Allen proposed to Young last year (Allen’s emotional surprise proposal, videotaped in the Arnold Arboretum, has received more than two million views on the Shade Room and 180,000 views on YouTube). Together, they also produce and host a YouTube show called The Bedroom, with about 2,500 subscribers, where they discuss life, love, and relationships.
Banks heard Allen preach at Marsh Chapel last spring and says it was the best sermon she’s ever heard—“and my father’s a preacher,” she adds.
Allen continues to run the Leadership Brainery, a national nonprofit he founded in 2013 that helps first-generation and diverse college student leaders gain access to graduate and professional academic programs. Young is the organization’s executive director.
Running for a district City Council seat, a job that pays $103,500 a year, felt natural, Allen says, considering his long-standing interest in politics and community organizing. He’s been walking door to door, raised more than $15,000 in donations, and has passed out more than 3,500 “Community Cards,” he created that lists primary and November voting dates, helpful community services, and offers discounts at local businesses.
Jennifer Galvez, who has lived in Allston for nearly 50 years, says she thinks Allen is the kind of fresh voice the district needs.

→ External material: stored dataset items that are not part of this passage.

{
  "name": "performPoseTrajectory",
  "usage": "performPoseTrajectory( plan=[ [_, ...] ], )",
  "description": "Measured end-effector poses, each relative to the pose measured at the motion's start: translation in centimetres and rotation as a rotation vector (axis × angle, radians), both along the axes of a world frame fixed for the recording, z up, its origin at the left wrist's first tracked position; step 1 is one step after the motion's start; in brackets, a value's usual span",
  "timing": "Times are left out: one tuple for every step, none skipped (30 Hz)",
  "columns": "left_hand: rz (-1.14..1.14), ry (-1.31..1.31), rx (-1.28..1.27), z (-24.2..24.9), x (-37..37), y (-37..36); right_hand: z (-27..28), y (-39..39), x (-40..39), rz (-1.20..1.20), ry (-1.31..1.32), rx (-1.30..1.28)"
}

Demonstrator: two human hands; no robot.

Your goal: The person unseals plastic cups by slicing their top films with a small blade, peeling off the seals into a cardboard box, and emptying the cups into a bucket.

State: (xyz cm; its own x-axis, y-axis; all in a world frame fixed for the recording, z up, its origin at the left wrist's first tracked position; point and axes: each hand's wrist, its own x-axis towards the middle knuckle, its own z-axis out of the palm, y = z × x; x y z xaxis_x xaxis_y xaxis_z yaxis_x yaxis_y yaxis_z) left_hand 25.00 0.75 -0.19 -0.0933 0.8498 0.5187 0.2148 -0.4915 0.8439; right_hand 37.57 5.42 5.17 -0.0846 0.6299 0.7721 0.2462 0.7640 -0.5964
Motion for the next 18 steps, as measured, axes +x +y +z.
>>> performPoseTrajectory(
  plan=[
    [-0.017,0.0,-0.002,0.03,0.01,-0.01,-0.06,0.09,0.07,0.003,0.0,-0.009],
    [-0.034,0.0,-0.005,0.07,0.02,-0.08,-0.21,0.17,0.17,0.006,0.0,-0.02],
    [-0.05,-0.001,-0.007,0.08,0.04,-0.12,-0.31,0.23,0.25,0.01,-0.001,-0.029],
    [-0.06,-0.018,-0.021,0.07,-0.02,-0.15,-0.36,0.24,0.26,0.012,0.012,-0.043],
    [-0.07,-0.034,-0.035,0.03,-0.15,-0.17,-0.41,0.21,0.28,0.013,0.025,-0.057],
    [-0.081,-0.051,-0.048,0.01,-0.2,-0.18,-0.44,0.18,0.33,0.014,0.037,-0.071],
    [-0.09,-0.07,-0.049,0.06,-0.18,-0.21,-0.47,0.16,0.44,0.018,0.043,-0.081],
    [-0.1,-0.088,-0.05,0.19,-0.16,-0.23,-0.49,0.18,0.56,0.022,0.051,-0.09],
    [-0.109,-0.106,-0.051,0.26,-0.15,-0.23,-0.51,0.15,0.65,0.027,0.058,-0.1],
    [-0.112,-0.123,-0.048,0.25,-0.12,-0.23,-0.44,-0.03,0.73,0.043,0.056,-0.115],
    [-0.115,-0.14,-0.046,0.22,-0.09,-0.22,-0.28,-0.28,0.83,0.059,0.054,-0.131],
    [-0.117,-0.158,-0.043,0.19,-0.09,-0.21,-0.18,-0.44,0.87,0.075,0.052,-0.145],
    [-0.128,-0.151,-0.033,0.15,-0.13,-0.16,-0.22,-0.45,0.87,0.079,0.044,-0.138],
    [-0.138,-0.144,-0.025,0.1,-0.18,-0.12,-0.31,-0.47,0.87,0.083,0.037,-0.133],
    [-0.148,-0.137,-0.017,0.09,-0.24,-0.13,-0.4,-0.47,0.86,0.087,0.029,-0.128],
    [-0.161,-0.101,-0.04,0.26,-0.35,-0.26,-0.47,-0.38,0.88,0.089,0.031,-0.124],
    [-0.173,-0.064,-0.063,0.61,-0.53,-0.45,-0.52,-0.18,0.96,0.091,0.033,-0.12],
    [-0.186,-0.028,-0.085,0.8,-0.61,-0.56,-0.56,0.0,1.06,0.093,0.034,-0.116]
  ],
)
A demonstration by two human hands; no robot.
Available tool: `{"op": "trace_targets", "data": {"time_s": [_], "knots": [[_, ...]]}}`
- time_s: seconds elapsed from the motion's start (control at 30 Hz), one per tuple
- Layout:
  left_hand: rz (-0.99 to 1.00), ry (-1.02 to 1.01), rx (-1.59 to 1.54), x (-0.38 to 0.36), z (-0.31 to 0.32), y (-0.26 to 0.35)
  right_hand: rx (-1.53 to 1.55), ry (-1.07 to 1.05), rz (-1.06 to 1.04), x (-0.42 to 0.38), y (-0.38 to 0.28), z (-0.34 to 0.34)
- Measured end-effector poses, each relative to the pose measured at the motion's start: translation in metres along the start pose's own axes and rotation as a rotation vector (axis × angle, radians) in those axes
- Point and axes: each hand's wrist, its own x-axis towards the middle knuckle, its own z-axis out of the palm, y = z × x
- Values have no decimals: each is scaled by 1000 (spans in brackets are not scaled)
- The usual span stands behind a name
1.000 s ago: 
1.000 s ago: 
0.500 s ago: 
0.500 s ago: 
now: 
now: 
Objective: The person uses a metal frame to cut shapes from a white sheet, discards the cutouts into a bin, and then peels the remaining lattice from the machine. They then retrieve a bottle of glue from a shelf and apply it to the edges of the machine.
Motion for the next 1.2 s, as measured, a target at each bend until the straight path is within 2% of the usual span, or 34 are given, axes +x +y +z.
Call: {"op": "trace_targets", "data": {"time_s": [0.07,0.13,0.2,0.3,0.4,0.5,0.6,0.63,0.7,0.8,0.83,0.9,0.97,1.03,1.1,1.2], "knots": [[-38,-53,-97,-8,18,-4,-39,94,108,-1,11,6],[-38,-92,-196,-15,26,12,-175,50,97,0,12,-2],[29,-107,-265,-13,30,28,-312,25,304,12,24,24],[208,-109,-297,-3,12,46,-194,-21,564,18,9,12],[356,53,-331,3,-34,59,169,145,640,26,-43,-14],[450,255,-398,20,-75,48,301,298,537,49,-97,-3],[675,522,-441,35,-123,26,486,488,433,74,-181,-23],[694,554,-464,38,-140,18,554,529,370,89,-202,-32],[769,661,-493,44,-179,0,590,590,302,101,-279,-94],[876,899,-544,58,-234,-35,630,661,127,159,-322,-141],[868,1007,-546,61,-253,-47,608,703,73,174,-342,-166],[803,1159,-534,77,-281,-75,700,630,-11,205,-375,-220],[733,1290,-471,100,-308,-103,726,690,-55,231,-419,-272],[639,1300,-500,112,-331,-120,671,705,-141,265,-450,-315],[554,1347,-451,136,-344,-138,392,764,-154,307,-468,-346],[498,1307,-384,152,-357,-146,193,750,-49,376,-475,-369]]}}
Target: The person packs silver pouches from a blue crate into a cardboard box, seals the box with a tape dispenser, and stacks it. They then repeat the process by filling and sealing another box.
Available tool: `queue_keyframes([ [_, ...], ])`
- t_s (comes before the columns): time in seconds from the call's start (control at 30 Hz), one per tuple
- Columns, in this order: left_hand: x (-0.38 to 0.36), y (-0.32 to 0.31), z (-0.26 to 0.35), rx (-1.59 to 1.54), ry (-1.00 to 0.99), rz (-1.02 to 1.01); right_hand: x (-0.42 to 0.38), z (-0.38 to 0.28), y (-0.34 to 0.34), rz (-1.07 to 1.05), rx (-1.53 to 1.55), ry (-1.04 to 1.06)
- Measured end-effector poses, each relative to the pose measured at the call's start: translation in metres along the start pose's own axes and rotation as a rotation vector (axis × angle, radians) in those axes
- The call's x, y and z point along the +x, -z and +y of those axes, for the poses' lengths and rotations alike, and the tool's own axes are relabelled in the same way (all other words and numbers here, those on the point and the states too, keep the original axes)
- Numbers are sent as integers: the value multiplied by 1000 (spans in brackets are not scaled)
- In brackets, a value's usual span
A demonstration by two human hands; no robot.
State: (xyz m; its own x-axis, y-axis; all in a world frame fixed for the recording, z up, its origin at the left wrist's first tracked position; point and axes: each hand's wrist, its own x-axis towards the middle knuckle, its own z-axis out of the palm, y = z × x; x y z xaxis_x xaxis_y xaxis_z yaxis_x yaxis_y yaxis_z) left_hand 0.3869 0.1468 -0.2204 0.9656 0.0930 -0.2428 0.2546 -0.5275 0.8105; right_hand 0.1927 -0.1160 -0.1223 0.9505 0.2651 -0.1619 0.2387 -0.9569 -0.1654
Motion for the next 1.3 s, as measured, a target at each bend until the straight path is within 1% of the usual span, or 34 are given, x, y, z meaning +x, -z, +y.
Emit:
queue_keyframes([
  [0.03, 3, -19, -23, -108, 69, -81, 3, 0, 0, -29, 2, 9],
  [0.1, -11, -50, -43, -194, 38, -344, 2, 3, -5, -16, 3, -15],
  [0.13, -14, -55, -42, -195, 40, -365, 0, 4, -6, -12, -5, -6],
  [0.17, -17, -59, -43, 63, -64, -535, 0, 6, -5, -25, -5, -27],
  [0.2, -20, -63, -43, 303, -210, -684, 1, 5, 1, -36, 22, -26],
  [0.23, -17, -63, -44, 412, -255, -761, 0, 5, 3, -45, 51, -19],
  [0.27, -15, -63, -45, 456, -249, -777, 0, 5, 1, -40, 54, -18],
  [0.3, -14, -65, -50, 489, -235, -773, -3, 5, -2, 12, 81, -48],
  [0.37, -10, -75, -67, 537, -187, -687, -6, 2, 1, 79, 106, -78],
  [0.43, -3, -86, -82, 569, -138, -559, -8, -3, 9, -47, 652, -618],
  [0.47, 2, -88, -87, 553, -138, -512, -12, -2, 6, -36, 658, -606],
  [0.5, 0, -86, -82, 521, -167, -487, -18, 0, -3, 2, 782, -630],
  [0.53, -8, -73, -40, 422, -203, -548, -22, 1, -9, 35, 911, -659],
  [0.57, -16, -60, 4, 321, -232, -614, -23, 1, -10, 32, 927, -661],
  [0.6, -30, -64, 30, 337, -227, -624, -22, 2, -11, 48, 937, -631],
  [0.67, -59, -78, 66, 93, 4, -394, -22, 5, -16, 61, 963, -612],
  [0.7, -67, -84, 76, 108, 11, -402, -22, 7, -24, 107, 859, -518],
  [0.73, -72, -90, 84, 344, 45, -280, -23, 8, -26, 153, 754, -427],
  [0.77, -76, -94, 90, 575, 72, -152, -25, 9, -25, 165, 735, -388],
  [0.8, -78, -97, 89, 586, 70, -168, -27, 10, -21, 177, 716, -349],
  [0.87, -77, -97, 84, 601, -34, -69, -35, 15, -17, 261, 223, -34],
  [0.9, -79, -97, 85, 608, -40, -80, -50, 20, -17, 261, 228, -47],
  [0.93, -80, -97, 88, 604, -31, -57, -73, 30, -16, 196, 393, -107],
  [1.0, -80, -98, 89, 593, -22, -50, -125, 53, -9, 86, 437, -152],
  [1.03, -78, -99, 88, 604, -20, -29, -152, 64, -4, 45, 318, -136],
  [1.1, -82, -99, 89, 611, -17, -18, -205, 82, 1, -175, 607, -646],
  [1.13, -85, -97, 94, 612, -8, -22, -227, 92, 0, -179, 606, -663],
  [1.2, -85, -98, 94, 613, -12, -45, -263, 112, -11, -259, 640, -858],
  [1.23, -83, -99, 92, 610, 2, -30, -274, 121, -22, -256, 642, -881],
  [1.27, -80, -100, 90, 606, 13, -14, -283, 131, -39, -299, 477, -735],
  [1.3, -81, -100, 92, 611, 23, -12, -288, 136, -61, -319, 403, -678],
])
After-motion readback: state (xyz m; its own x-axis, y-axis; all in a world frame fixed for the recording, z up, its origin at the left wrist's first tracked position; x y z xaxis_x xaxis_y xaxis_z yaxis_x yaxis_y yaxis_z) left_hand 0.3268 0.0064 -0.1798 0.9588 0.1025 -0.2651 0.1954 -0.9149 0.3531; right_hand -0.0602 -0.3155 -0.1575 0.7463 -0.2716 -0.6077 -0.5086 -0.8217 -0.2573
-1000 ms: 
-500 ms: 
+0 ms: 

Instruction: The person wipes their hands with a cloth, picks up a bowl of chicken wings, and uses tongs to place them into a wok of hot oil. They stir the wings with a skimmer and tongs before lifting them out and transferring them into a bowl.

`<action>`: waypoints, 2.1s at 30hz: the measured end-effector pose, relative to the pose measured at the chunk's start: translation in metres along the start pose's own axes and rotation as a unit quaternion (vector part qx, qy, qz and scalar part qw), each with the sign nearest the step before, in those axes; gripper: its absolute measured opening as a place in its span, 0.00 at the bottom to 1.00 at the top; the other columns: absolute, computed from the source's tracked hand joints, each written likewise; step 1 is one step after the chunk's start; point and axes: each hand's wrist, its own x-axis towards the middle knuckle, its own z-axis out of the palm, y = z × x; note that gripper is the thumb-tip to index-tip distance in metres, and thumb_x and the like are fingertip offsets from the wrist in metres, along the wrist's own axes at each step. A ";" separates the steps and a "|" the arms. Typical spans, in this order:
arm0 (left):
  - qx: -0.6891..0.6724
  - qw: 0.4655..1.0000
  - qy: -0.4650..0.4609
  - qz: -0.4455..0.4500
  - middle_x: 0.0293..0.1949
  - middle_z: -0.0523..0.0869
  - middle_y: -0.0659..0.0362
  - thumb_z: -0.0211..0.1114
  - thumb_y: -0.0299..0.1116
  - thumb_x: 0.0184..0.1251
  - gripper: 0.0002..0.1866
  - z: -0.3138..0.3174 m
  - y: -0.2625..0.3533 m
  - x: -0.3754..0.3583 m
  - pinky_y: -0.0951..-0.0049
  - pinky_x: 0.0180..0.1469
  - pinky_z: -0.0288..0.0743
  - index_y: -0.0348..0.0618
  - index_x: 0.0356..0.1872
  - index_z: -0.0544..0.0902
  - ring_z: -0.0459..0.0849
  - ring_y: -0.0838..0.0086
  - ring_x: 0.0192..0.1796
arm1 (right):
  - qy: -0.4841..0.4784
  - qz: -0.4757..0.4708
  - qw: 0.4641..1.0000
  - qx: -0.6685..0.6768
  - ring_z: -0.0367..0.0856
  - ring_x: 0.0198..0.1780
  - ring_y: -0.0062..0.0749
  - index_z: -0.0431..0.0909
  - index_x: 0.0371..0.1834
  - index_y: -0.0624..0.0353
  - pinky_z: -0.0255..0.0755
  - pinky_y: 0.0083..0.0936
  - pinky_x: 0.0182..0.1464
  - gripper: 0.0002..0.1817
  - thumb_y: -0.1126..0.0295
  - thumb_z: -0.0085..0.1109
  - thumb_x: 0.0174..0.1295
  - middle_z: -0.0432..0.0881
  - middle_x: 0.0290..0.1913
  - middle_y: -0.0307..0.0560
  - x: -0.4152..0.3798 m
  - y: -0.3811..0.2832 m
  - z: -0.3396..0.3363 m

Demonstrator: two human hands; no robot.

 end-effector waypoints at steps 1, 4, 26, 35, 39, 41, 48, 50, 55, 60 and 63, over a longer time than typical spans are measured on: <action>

She became friendly with him during her 4 pm to midnight shift as a janitor at LAW, and she thinks he will bring the community together as the MBTA’s Boston Landing commuter rail station and Harvard housing and retail developments fundamentally alter the landscape.
“People are definitely looking for a change,” Galvez says, noting the field of seven primary candidates. “Jonathan’s always true to who Jonathan is, so it doesn’t matter what the situation is, he knows how to break through.”
On a Saturday morning in August, Allen looks every bit the politician, working the crowd at a community fair in a public housing development with Young, his campaign manager, nearby. Allen has brought a dozen pepperoni pizzas, which draw people like a magnet, under a tent he’d put up earlier in the day.
He moves easily through the crowd, chatting with Sudanese immigrants, a single mother raising a disabled child, and aging tenants. Residents tell him they need sprinklers on hot summer days for their children and reliable public transportation schedules to get to work, and they want to feel safe coming and going in the neighborhood at night. A life-size cardboard cutout of Allen looking like he’s ready to dance only heightens his presence.
Yes, people struggle to get ahead amid fast-rising city rents and underfunded education, Allen says. But residents’ lack of awareness of how city elections work and how elected leaders can help is a form of “information injustice” that he wants to end.
He points to a six-foot banner he’s created, emblazoned with his “Better Together” logo and the date of the primary in large print. And the preacher in him begins to stir.
“We can get into the weeds, we get into the complex issues, we can get into the polices and the plans, all of it. We can,” Allen says, his voice rising confidently. “But if you don’t have a constituency who knows what the City Council is, or who they’re sitting down with, you don’t have an empowered community. So let’s start there.”